図1:UO2の反強磁性状態における235U NMRスペクトル。
審査要旨

 近年様々な興味ある磁性や超伝導性を示す物質が発見されているが、これらの物質の磁気的性質や電子状態を微視的な立場から探る上で核磁気共鳴(NMR)法は不可欠な実験手段として確立している。特に最近では希土類物質やアクチノイド系といった4f及び5f電子が主役となる物質の特異な物性に興味を持たれており、NMR法による研究も盛んに行われている。しかしながらf電子を持つ磁性原子の原子核からの信号を直接観測することはその困難さからこれまでほとんど行われておらず、研究のほとんどは周辺の原子の原子核からの信号を解析したものである。これから得られる情報はf電子と周辺原子の原子核との超微細相互作用を通じた間接的なものであるため、時として大きな曖昧さを伴う。したがって電子物性や磁性を研究する際には周辺の原子核だけではなく磁性を持つf電子の原子核からのNMRを直接観測するのが望ましい。
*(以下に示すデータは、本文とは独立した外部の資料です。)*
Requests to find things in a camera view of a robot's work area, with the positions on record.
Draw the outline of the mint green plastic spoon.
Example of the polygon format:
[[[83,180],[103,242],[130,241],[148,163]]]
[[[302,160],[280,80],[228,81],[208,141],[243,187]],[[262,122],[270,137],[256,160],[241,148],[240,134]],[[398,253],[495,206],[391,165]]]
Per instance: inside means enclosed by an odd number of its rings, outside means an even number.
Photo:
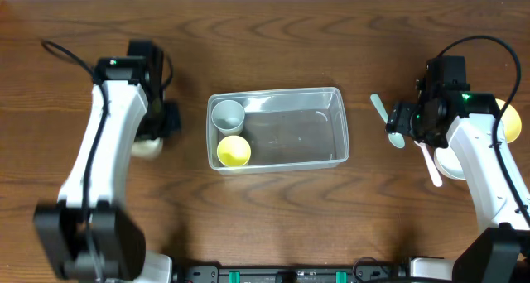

 このような背景の元、本論文はこれまでほとんど行われてこなかったf電子磁性イオンの原子核のNMRの直接観察を行った。対象物質として4f電子系ではYbB12を5f系ではUO2についての研究を行っている。本論文は5章からなり、第1章は序論として希土類4f電子系のうち近藤半導体として知られるYbB12とアクチノイド5f電子系の反強磁性体UO2の物性を説明し、これらの物質に関しての簡単なレビューを行っている。次になぜf電子系の研究の上で磁性イオンの原子核のNMRを行う必要があるのか、そしてなぜf電子系でのNMRの実験が困難であるのかについての詳細な説明を行っている。第2章ではNMR法の実験手段について簡単に解説している。第3章がこの論文のメインな部分であり、実験で得られた結果とその解析を行っている。まずYbB12の低温領域において171Yb核のNMRの結果から得られたナイトシフト及びスピン-格子緩和時間T1の解析を行っている。次にUO2の反強磁性秩序相において235UのNMRスペクトルの観測の結果について述べている。特に235U核のNMRスペクトルの中心線と分裂線から内部超微細場の値と電気核4重極相互作用の強さを評価することに成功している。さらに17O原子核のNMRスペクトルの精密な解析からUO2のスピン構造の決定を行っている。第4章では希土類イオンとアクチノイドイオンにおける超微細構造相互作用の解析法について簡単に記述し最後に第5章では本論文の結論と将来の展望について述べている。

 以上の研究から以下の3つの主要な成果が得られている。

 1.近藤半導体ではf電子が伝導電子とシングレット状態をつくった低温領域で温度に依存しない大きな帯磁率が残ることが観測されておりその起源については明らかではなかった。論文提出者はYbB12171Yのナイトシフト及びT1の測定からこの帯磁率はYb磁性イオンのf電子の軌道帯磁率が起源であることを明らかにした。このことは近藤物質の電子状態を研究する上で重要である。

 2.これまでアクチノイド系の原子核からのNMRの観測は例がなかった。論文提出者は235Uを濃縮したUO2の反強磁性状態において、内部磁場を利用することにより235U原子核のNMRの測定に成功し超微細場の測定を行った。さらにNMRスペクトルの電気的核四重極相互作用による分裂を発見し235U核サイトにおいて軸対称の電場勾配が生じていることを明らかにした。アクチノイド系の磁性原子の核のNMR測定は論文提出者らの報告が初めてのものである。U系の化合物には様々な興味ある磁性や超伝導性を示す物質があり、論文提出者らの成果は今後この分野の研究における新しい手法の可能性を示したもので高く評価される。

 3.最後に論文提出者はUO217OのNMRの解析によりこの物質の詳細なスピン構造の決定を行っている。この系のスピン構造はこれまで中性子回折において2通りの可能性が示されていたが本研究により最終的な決定がなされた。

 なお本論文のうちYbB12に関しては東京大学安岡弘志、広島大学伊賀文俊、高畠敏郎、UO2に関しては東京大学安岡弘志、日本原子力研究所筒井智、佐伯正克、那須三郎、伊達宗行の各氏との共同研究である。試料を作成した以外はすべて論文提出者が主体となって実験及び解析を行ったもので、論文提出者の寄与が十分であると判断する。

 したがって博士(理学)の学位を授与できると認める。